Your task is to transcribe the records exactly, skipping every image.
..............................
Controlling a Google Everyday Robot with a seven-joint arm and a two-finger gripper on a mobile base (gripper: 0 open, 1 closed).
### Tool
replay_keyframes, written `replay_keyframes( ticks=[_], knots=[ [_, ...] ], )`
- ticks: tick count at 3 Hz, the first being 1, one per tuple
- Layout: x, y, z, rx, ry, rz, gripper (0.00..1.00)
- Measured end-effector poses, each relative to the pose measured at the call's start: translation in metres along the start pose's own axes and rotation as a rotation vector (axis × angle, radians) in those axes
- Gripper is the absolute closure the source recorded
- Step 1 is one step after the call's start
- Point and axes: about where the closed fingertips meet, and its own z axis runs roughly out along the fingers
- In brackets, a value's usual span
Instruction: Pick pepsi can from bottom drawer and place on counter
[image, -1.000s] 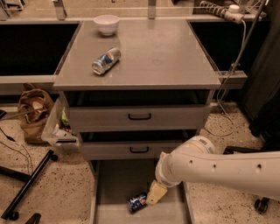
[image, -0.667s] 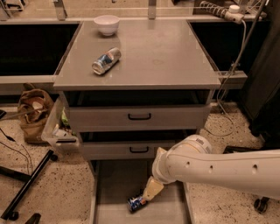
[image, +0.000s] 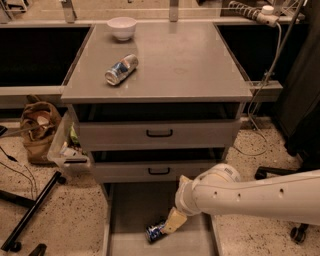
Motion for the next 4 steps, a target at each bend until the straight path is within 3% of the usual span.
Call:
replay_keyframes(
  ticks=[1,2,3,4],
  knots=[
    [0.021,0.005,0.057,-0.03,-0.089,0.042,0.0],
    [0.039,0.024,0.116,-0.082,-0.147,0.102,0.0],
    [0.052,0.053,0.156,-0.146,-0.16,0.147,0.0],
    [0.052,0.053,0.156,-0.146,-0.16,0.147,0.0]
  ],
)
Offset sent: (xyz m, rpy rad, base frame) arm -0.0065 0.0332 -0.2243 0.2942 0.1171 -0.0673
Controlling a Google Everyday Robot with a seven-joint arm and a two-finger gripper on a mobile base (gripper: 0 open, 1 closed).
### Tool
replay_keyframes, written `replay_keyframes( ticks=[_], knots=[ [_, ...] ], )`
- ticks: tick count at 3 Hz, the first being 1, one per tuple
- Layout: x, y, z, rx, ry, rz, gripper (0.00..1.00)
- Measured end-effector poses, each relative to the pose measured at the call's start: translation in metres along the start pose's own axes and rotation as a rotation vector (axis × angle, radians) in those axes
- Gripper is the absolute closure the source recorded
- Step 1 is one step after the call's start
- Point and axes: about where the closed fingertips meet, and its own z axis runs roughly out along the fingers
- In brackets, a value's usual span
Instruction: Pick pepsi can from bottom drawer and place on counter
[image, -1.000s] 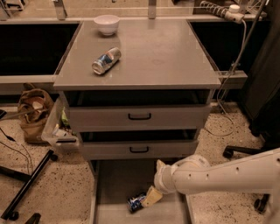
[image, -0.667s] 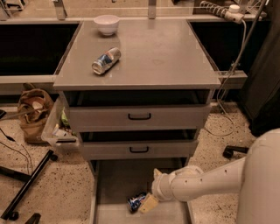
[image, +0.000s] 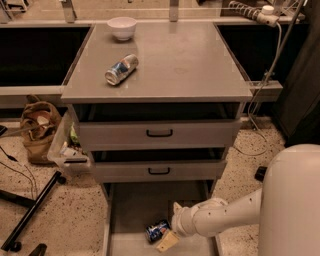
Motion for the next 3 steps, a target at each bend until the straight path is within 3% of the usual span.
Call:
replay_keyframes(
  ticks=[1,2,3],
  knots=[
    [0.007,0.001,0.016,-0.013,0.0,-0.015,0.0],
    [0.024,-0.012,0.053,-0.007,-0.024,0.016,0.0],
    [0.033,-0.021,0.112,-0.026,-0.022,0.029,0.0]
  ],
)
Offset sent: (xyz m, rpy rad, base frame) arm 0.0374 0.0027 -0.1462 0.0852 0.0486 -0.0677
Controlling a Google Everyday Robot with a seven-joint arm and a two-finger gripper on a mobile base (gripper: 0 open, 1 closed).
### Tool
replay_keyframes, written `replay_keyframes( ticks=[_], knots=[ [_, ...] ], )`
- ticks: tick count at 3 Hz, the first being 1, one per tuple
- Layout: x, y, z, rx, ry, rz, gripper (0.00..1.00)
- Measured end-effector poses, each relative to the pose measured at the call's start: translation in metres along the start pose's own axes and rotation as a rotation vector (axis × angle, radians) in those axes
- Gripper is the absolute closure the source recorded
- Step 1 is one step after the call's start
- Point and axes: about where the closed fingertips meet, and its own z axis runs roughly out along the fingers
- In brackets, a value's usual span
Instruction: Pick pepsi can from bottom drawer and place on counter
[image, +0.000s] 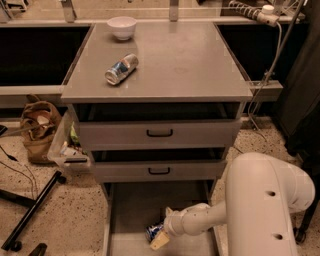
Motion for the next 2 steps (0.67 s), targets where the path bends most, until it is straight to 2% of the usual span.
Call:
replay_keyframes(
  ticks=[1,2],
  knots=[
    [0.0058,0.0026,0.0769,-0.047,0.005,0.031,0.0],
    [0.0058,0.0026,0.0769,-0.047,0.005,0.031,0.0]
  ],
)
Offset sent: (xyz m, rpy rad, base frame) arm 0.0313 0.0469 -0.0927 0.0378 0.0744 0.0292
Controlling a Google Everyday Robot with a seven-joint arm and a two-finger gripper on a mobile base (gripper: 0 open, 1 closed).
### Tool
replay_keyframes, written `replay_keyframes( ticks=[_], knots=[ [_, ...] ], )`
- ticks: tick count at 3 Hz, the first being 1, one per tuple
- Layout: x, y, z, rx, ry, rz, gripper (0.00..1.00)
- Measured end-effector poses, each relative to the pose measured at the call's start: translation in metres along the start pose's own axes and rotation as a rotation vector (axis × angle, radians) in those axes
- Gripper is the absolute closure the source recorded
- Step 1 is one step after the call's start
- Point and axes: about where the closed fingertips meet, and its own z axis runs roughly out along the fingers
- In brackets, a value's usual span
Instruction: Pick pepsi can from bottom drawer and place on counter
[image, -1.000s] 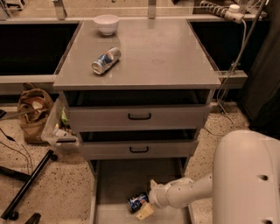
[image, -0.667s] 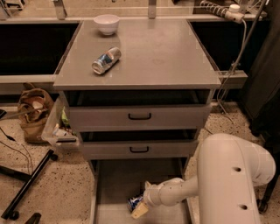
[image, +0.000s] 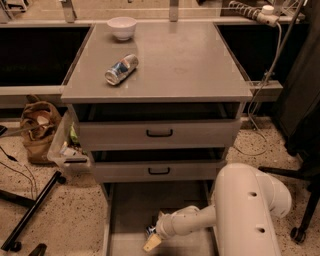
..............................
**Result for this exercise:**
Controlling a Google Everyday Robot with a seven-joint arm and a two-finger gripper on a mobile base (gripper: 0 open, 1 closed).
### Tool
replay_keyframes, written `replay_keyframes( ticks=[_], knots=[ [_, ...] ], )`
- ticks: tick count at 3 Hz, the first being 1, one per tuple
- Layout: x, y, z, rx, ry, rz, gripper (0.00..1.00)
- Measured end-effector poses, each relative to the pose measured at the call's start: translation in metres along the start pose's own axes and rotation as a rotation vector (axis × angle, radians) in those axes
- Gripper is the absolute closure the source recorded
- Step 1 is one step after the call's start
- Point and axes: about where the closed fingertips meet, and its own z axis runs roughly out along the fingers
- In brackets, a value's usual span
Instruction: Pick pepsi can from bottom drawer and place on counter
[image, -1.000s] 
[image, -0.667s] 
[image, +0.000s] 
Motion for the next 4 steps, a target at each bend until the straight path is within 3% of the usual span.
Call:
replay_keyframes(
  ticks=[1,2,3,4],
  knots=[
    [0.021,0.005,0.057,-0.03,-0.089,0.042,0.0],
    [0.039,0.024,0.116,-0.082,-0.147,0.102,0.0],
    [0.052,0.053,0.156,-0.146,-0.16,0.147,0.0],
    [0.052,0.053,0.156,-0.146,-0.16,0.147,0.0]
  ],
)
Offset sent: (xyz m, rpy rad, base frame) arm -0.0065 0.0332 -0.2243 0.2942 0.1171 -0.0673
Controlling a Google Everyday Robot with a seven-joint arm and a two-finger gripper on a mobile base (gripper: 0 open, 1 closed).
### Tool
replay_keyframes, written `replay_keyframes( ticks=[_], knots=[ [_, ...] ], )`
- ticks: tick count at 3 Hz, the first being 1, one per tuple
- Layout: x, y, z, rx, ry, rz, gripper (0.00..1.00)
- Measured end-effector poses, each relative to the pose measured at the call's start: translation in metres along the start pose's own axes and rotation as a rotation vector (axis × angle, radians) in those axes
- Gripper is the absolute closure the source recorded
- Step 1 is one step after the call's start
- Point and axes: about where the closed fingertips meet, and its own z axis runs roughly out along the fingers
- In brackets, a value's usual span
Instruction: Pick pepsi can from bottom drawer and place on counter
[image, -1.000s] 
[image, -0.667s] 
[image, +0.000s] 
Motion for the next 3 steps, a target at each bend until the straight path is within 3% of the usual span.
Call:
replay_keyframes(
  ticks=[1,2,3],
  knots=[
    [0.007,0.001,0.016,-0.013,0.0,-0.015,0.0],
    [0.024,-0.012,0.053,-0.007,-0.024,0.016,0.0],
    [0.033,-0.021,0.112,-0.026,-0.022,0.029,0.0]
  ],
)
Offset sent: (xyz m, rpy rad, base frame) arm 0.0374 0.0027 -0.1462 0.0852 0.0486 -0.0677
Controlling a Google Everyday Robot with a seven-joint arm and a two-finger gripper on a mobile base (gripper: 0 open, 1 closed).
### Tool
replay_keyframes, written `replay_keyframes( ticks=[_], knots=[ [_, ...] ], )`
- ticks: tick count at 3 Hz, the first being 1, one per tuple
- Layout: x, y, z, rx, ry, rz, gripper (0.00..1.00)
- Measured end-effector poses, each relative to the pose measured at the call's start: translation in metres along the start pose's own axes and rotation as a rotation vector (axis × angle, radians) in those axes
- Gripper is the absolute closure the source recorded
- Step 1 is one step after the call's start
- Point and axes: about where the closed fingertips meet, and its own z axis runs roughly out along the fingers
- In brackets, a value's usual span
Instruction: Pick pepsi can from bottom drawer and place on counter
[image, +0.000s] 
Motion for the next 2 steps (0.67 s), targets where the path bends most, until it is straight to 2% of the usual span.
Call:
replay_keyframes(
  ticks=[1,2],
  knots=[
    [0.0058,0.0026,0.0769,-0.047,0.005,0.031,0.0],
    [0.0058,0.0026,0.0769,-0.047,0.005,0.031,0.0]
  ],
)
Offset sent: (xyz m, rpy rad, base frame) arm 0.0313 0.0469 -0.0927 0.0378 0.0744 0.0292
Controlling a Google Everyday Robot with a seven-joint arm and a two-finger gripper on a mobile base (gripper: 0 open, 1 closed).
### Tool
replay_keyframes, written `replay_keyframes( ticks=[_], knots=[ [_, ...] ], )`
- ticks: tick count at 3 Hz, the first being 1, one per tuple
- Layout: x, y, z, rx, ry, rz, gripper (0.00..1.00)
- Measured end-effector poses, each relative to the pose measured at the call's start: translation in metres along the start pose's own axes and rotation as a rotation vector (axis × angle, radians) in those axes
- Gripper is the absolute closure the source recorded
- Step 1 is one step after the call's start
- Point and axes: about where the closed fingertips meet, and its own z axis runs roughly out along the fingers
- In brackets, a value's usual span
Instruction: Pick pepsi can from bottom drawer and place on counter
[image, -1.000s] 
[image, -0.667s] 
[image, +0.000s] 

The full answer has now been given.